Task goal =
Answer with a bare number: the count of lines in the data below that contain the word "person".

Task material =
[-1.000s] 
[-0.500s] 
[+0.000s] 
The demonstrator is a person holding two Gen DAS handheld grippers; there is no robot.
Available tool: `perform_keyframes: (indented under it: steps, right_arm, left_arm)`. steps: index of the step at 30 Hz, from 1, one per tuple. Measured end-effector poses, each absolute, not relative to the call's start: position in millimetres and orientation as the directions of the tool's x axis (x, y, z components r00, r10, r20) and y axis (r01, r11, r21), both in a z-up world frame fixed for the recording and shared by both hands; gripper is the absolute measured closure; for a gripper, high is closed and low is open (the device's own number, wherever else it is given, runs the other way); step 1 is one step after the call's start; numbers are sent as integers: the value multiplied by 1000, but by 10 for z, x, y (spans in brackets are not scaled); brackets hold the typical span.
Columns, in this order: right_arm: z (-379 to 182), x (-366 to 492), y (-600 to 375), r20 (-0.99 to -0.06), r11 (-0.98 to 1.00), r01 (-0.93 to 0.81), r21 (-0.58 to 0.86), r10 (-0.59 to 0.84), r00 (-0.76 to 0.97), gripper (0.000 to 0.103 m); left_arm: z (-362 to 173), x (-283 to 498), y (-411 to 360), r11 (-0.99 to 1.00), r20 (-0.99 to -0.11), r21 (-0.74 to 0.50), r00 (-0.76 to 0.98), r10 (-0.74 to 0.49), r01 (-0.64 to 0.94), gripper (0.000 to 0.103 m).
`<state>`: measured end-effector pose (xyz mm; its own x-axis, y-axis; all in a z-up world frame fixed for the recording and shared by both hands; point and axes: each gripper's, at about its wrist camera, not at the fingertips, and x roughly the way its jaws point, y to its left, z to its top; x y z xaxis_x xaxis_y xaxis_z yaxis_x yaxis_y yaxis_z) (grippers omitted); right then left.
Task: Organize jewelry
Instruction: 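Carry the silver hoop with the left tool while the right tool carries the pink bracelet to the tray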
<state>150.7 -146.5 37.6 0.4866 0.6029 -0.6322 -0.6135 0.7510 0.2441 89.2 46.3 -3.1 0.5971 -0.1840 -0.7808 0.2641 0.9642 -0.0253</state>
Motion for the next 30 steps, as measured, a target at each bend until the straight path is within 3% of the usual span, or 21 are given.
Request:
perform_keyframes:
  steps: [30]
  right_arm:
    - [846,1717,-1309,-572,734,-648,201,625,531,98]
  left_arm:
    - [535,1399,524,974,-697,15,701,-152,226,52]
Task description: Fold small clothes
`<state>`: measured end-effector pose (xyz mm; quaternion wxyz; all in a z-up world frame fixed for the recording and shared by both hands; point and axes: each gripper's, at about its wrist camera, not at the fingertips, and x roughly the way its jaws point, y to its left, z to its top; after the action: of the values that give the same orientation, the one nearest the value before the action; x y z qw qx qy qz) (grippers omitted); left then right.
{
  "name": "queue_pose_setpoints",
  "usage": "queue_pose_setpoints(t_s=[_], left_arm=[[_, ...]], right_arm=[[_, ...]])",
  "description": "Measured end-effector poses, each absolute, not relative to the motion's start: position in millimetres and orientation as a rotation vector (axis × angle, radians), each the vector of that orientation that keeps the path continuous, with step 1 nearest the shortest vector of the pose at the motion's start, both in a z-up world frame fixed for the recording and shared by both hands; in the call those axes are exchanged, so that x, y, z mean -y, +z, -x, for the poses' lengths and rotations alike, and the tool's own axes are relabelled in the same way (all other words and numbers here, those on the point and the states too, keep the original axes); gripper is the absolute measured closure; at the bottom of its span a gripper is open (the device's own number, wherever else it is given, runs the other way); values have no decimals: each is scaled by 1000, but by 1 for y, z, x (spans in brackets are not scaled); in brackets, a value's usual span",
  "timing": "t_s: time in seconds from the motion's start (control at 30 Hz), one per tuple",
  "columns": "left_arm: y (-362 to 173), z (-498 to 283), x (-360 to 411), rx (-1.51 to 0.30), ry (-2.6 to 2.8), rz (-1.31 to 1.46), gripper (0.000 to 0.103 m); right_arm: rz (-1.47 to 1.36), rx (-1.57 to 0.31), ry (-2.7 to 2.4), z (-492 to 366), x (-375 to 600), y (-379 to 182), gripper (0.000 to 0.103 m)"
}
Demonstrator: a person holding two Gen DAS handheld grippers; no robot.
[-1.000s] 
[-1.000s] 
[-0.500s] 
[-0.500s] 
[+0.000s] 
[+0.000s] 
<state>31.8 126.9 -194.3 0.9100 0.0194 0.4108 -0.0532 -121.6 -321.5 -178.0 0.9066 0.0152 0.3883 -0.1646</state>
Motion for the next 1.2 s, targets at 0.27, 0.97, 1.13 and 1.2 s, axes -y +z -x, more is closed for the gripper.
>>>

Response area =
2